Do you want to be a successful person in life? Are you tired of seeing those porno-quality money making infomercials? Tired of hearing the shitty music they play? Well, Panemon has a solution for YOU! Basically to make money, you HAVE to have money! Not with my plan.

1. No more buying wholesale items from distributors.
2. No more business risks!
3. No more attending seminars with that chump Tony Robins!
4. No more of that "Work at home, for someone else." Bullshit.

This is how you do it:

There is a loophole in our legal system, that you, or anyone can take advantage of. (Especially if you are: Colored, gay, or retarded.)

Here is SIX Different steps on how you can be a successful person:

1. Join a White Aryan KKK Organization, and look to see who the members of this organization are. See if they have any businesses, and check out their personnel, and if their staff is all whites, then hire a black friend, and tell him you and him will split the profits. Have him apply for a job at this business, and if they deny him, then use your knowledge of this person's background with the Aryan Nations to sue him, and his company for discrimination. WOW!

2. Get into a manufacturing job, and when your co-workers all yell "CLEAR!", then stick your leg into the machine. Then turn around and sue the company for damages to your leg. WOW!

3. Find a house that has a window on the top of the roof, jump through it, and try very hard to break your leg/ankle without killing yourself. If you don't succeed, then you might as well just take what is in there that doesn't belong to you, and hope that you get away with it. If you do hurt yourself, then you can turn around and sue the owner of the house for your injuries! WOW!

4. A lot of construction sites do not have warning signs anywhere. So basically walk your ass into a construction site, fall into a 15 ft. pit, break your leg, and sue the construction company for not having any warning signs around the construction site! WOW!

5. Walk into a biker's/trucker's bar wearing pink clothes, pantyhose, and walk like you had a cock in your ass. Whenever you talk to someone, talk with a lisp. If you get your ass kicked, you have a lot of people you can sue! Wow!

6. Buy a real piece of shit vehicle, get lots of people to ride with you, then drive like a normal person would. Only preventing a collision that would result in you rear ending someone. Why swerve your car at an intersection when you have the green light? Why slam on your brakes if you're making a left turn at a green arrow and someone runs the light? You can take advantage of these situations, and have lots of people you don't know with you. (Like Rideless Highschool students, hey?) So when a dumb ass makes a mistake and causes an accident (If you're not dead.) then tell all of your passengers to pretend like they're hurt, and require an ambulance. Therefore not only you can sue the insurance company, but so can they. Highschool students are stupid, and they can be manipulated to give you half of what they make. It's even better if you make a deal with friends, to drive around and look for accidents. Your insurance company will just figure you have bad luck. But hey, why not do it, if you can SUE!? Wow!

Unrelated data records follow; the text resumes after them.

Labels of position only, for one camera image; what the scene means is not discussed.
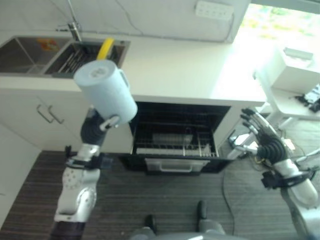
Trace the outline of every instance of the floor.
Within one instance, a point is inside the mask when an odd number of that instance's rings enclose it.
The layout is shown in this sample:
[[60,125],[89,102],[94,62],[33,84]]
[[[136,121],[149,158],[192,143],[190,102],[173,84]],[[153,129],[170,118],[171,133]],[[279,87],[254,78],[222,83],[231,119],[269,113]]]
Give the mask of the floor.
[[[320,147],[319,122],[298,121],[283,134],[306,153]],[[220,151],[226,155],[228,145]],[[301,154],[301,149],[293,153]],[[61,152],[40,154],[0,231],[0,240],[47,239],[61,192],[64,161]],[[126,171],[115,162],[112,170],[101,173],[97,204],[83,239],[128,239],[150,213],[157,217],[160,234],[194,231],[199,200],[208,201],[208,216],[219,221],[229,234],[234,224],[235,235],[251,240],[298,239],[279,190],[264,189],[261,170],[251,159],[243,159],[220,174],[147,176]],[[234,221],[222,195],[223,177]],[[320,173],[313,183],[320,191]]]

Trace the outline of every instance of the window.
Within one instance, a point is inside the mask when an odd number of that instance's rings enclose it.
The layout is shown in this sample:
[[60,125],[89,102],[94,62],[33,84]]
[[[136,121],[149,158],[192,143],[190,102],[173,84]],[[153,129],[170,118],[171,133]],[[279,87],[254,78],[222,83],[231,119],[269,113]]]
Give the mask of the window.
[[239,34],[286,42],[303,42],[315,46],[320,38],[320,15],[250,4],[239,29]]

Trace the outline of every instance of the yellow handle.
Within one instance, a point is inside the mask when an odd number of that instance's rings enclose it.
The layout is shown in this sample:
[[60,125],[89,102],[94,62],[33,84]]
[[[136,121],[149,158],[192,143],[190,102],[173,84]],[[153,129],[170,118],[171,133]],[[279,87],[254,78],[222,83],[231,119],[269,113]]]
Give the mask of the yellow handle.
[[103,60],[107,58],[108,52],[110,51],[110,49],[112,48],[113,44],[114,44],[115,39],[109,37],[106,38],[99,50],[99,53],[96,57],[97,60]]

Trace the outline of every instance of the black wheel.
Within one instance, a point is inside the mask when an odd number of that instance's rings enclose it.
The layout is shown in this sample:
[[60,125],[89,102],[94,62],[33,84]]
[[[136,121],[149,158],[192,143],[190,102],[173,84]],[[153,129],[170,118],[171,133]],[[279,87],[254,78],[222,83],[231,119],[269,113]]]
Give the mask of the black wheel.
[[198,221],[200,221],[201,219],[207,219],[207,202],[206,201],[201,200],[198,202],[197,216],[198,216]]
[[154,234],[157,234],[157,223],[156,223],[156,217],[152,214],[148,215],[144,219],[144,226],[149,227]]

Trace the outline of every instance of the wall outlet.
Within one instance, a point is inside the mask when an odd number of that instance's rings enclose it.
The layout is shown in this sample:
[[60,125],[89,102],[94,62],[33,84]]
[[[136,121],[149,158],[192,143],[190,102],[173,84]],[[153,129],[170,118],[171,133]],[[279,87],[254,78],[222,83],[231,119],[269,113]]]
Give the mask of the wall outlet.
[[232,5],[215,3],[210,1],[198,1],[195,6],[195,15],[203,18],[228,21],[235,9]]

People don't know their legal rights..If you follow all these steps, you are on your way to financial freedom. With these techniques, you never have to work. You can be your own boss, set your own hours. Sure it's risky, but if you do it right then it won't be so bad! Who knows, your first case could quite possibly make you a millionaire!!

Why not sue people? Sue people because you are an asshole! You've got nothing better to do in life! Why work when you can call a lawyer at least once a day! The American Legal System is there, it's just up to you, on how you use it.

Morale of the story: People who make money from suing people should be shot. Tony Robins has taken my ideas into consideration, for his new seminars.